- _Required work_
Please take the records that follow and repeat exactly the lines starting with the line with "joint_7, gripper (0.00..1.00);" and going on through the line with "around the aluminium".

- _Information supplied_
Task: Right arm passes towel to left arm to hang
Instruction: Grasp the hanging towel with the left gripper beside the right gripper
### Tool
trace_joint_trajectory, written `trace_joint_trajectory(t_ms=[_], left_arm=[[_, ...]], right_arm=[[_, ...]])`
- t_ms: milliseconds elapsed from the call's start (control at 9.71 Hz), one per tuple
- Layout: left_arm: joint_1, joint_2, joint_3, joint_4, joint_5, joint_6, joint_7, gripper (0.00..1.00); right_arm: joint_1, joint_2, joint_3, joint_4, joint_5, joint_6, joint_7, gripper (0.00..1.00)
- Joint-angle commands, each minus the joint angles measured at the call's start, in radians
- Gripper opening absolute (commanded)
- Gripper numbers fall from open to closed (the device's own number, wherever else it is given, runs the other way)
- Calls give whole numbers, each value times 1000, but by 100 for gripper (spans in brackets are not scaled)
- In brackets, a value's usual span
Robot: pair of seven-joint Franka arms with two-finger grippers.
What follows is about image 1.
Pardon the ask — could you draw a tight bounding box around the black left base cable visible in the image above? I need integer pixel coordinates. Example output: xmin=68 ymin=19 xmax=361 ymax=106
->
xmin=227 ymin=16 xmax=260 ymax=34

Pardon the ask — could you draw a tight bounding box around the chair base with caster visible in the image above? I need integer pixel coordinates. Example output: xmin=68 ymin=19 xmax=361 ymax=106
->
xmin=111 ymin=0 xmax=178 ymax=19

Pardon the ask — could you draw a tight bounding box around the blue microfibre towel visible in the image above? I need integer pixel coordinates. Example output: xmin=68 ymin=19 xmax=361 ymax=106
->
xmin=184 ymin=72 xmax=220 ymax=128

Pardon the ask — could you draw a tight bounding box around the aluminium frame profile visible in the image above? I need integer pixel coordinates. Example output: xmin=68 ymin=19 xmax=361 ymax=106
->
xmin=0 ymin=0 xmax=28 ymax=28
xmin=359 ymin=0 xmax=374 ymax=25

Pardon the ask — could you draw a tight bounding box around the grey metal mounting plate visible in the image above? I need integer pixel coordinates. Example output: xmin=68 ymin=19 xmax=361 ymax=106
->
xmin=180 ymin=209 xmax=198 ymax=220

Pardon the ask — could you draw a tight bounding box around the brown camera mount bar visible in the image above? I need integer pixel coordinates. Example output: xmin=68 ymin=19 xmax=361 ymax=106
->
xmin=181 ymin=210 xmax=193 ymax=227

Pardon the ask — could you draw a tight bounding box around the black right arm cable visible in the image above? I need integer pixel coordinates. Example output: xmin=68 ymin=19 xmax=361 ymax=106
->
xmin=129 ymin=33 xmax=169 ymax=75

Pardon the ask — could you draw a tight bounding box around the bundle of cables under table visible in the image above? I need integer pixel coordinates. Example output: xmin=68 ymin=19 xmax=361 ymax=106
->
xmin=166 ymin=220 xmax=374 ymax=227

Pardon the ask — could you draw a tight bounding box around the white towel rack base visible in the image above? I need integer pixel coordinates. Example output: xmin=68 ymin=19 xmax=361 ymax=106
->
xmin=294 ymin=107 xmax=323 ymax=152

- _Solved exercise_
- Layout: left_arm: joint_1, joint_2, joint_3, joint_4, joint_5, joint_6, joint_7, gripper (0.00..1.00); right_arm: joint_1, joint_2, joint_3, joint_4, joint_5, joint_6, joint_7, gripper (0.00..1.00)
- Joint-angle commands, each minus the joint angles measured at the call's start, in radians
- Gripper opening absolute (commanded)
- Gripper numbers fall from open to closed (the device's own number, wherever else it is given, runs the other way)
- Calls give whole numbers, each value times 1000, but by 100 for gripper (spans in brackets are not scaled)
- In brackets, a value's usual span
Robot: pair of seven-joint Franka arms with two-finger grippers.
What follows is about image 1.
Pardon the ask — could you draw a tight bounding box around the black left base cable visible in the image above? I need integer pixel coordinates. Example output: xmin=68 ymin=19 xmax=361 ymax=106
->
xmin=227 ymin=16 xmax=260 ymax=34

Pardon the ask — could you draw a tight bounding box around the chair base with caster visible in the image above? I need integer pixel coordinates. Example output: xmin=68 ymin=19 xmax=361 ymax=106
->
xmin=111 ymin=0 xmax=178 ymax=19

Pardon the ask — could you draw a tight bounding box around the blue microfibre towel visible in the image above? I need integer pixel coordinates. Example output: xmin=68 ymin=19 xmax=361 ymax=106
->
xmin=184 ymin=72 xmax=220 ymax=128

Pardon the ask — could you draw a tight bounding box around the aluminium frame profile visible in the image above? I need integer pixel coordinates. Example output: xmin=68 ymin=19 xmax=361 ymax=106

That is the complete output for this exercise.